There has been a resurgence of confidence in the DAX over the last few days which has been reflected in the price, as bulls drive the market higher.  Investors who have been bullish on the German market this year took their opportunity to buy value around the 11328 level which was an almost 50% correction in price since the announcement of Quantitative Easing from the European Central Bank back in late-January.  Confidence has also been bolstered by stronger economic data and earnings releases from Germany’s top companies.

 

 

Yesterday figures showed that the eurozone’s manufacturing sector expanded again in April.  Data firm Markit, which surveys more than 3,000 manufacturers across the eurozone, said that its purchasing managers index was at 52.0 for the month, down from 52.2 in March, but still higher than the 51.9 figure previously estimated by Markit.  This is tandem with Germany’s upbeat factory activity, with it’s Manufacturing PMI number coming in at 52.1 vs 51.9 estimate, saw inflows of capital back into Germany’s largest Index with the DAX edging higher.  This movement in price was further fueled by Audi (pun intended), the profit engine of Europe’s largest automaker Volkswagen, who said on Monday that its first-quarter operating profit rose 8.2% to €1.42 billion.

 

 

Today we have had earnings from Adidas whose operating profit rose 12% to €345 million euros and an increase in Revenue of 17% to €4.08 billion.  Tomorrow we have Eurozone Markit Service PMI data at 09:00 GMT,  on Thursday there are more earnings releases from Commerzbank and Siemens (the largest weighting in the DAX) and on Friday the monthly U.S. Non-Farm Payrolls – always a closely watched statistic.

 

 

With the Fundamentals aside let’s move onto the Technical Analysis of the DAX.  Looking at the Hourly chart of the DAX below, one can see it was near it’s 50% retracement level of 11316, hitting a low of 11328 last Thursday.  Since then price has reclaimed the 11457/11467 zone, the Hourly 1oo moving average (blue line in chart below), the key 11595/11606 zone and just recently made an attempt on the 11750/11775 zone.

 

 

(click to enlarge)

panese candlestick chart of the DAX the 5th May 2015

 

 

 

CONCLUSION – NEUTRAL

The DAX has failed to close above it’s Hourly 200 MA (green line in chart above) & the 11750/11775 zone but has travelled 225 pips versus it’s 22 day trading range average of 230 pips, so resistance around this zone is to be expected.  Also,the 11750/11775 zone is a very important area for the bulls to reclaim.  Since the beginning of March, price had closed below this area on only one occasion, the 17th April.  But then, on the 29th April, the Index collapsed.  So in the days and weeks ahead, price needs to get above and stay above this zone.
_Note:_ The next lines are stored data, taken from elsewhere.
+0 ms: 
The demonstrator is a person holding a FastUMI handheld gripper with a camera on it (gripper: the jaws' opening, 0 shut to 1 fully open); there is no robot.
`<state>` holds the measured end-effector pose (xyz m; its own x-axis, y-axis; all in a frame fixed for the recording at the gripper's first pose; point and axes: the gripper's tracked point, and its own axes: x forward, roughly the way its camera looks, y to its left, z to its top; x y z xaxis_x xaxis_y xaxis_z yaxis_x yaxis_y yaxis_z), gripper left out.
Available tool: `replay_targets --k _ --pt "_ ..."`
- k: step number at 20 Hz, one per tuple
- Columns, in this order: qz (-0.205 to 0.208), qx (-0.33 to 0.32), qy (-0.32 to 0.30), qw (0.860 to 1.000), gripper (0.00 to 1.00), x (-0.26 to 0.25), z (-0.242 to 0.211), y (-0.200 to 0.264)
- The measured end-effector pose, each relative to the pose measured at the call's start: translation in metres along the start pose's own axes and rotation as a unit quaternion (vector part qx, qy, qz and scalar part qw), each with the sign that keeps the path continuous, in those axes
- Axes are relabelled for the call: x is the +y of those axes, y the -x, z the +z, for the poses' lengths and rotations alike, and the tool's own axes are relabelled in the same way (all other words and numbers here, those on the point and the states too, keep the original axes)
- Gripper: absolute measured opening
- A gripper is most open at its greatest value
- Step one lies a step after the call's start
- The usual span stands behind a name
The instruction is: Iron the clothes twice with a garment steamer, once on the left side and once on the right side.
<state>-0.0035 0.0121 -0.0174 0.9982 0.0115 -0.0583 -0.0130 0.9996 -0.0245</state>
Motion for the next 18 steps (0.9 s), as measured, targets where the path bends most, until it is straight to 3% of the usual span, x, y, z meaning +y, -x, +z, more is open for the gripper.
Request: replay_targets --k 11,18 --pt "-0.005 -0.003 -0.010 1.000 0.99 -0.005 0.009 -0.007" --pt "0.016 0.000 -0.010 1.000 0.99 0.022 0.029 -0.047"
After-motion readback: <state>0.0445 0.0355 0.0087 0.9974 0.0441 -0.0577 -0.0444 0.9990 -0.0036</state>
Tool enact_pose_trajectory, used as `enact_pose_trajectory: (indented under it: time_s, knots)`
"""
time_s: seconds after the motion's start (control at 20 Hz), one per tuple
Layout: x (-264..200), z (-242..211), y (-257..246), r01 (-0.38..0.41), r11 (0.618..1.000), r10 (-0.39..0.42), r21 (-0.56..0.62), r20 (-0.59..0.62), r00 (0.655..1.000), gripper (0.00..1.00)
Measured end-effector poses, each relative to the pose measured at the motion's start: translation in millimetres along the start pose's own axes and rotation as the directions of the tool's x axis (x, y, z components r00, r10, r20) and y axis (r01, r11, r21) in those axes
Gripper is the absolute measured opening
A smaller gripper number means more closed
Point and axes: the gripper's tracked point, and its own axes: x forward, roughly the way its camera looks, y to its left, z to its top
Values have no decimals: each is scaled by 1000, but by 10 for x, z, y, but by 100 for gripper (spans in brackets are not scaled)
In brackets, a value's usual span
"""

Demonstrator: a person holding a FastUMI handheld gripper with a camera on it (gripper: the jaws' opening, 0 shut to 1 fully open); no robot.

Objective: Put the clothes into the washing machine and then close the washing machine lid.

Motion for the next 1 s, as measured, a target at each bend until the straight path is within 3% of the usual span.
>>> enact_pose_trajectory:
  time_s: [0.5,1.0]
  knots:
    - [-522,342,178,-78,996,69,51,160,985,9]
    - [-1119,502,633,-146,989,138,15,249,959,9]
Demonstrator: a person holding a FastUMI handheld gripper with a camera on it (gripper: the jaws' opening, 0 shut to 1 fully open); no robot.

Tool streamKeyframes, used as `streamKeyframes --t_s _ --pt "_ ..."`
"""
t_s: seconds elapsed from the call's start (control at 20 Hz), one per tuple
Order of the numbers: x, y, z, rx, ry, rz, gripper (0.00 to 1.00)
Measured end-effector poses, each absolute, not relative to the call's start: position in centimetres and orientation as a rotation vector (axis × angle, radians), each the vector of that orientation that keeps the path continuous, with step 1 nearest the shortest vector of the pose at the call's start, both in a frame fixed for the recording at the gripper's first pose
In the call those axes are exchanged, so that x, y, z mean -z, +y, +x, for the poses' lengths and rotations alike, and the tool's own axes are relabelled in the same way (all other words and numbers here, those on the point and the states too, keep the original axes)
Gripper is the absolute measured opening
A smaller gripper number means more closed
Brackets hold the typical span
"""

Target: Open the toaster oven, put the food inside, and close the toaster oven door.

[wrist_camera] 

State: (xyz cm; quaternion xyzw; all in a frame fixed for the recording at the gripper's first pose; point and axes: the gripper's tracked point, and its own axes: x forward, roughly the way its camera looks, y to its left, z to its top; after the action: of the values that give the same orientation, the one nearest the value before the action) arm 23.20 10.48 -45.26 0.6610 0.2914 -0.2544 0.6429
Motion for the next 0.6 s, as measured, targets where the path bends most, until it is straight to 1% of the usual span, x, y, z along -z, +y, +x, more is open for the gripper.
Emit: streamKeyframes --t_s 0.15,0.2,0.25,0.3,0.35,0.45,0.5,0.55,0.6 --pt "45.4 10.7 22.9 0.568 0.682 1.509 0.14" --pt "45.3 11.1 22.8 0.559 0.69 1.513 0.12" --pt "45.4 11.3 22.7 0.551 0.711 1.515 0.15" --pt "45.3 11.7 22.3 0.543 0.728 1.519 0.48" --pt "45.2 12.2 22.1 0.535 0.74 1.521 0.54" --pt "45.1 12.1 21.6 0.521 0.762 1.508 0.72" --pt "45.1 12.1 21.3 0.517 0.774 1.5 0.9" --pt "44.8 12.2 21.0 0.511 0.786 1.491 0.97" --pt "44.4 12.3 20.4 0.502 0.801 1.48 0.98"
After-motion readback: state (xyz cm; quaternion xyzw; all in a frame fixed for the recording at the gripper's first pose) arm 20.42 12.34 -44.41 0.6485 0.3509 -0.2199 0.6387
For bulls, price needs to close above the Hourly 200 MA for the bias of the market to change from bearish to bullish.  The more risk averse investor can look for opportunities to enter the market at this level as it is easy for one to define risk against.  Long term bulls will be buying any dips in price against the 11606/11595 zone and below that the Hourly 100 MA.

For bears, opportunities with defined risk reside against the Hourly 200 MA, the 11750/11775 zone or on a close below the 11595 level.

 

Bearish targets :-

  • 11606  (Top end of key zone)
  • 11556  (Daily Pivot Point)
  • 11524  (Daily low)

Bullish targets :-

  • 11713   (Daily R1 Pivot)
  • 11749  (Daily high & into key zone)
  • 11815  (Daily R2 Pivot)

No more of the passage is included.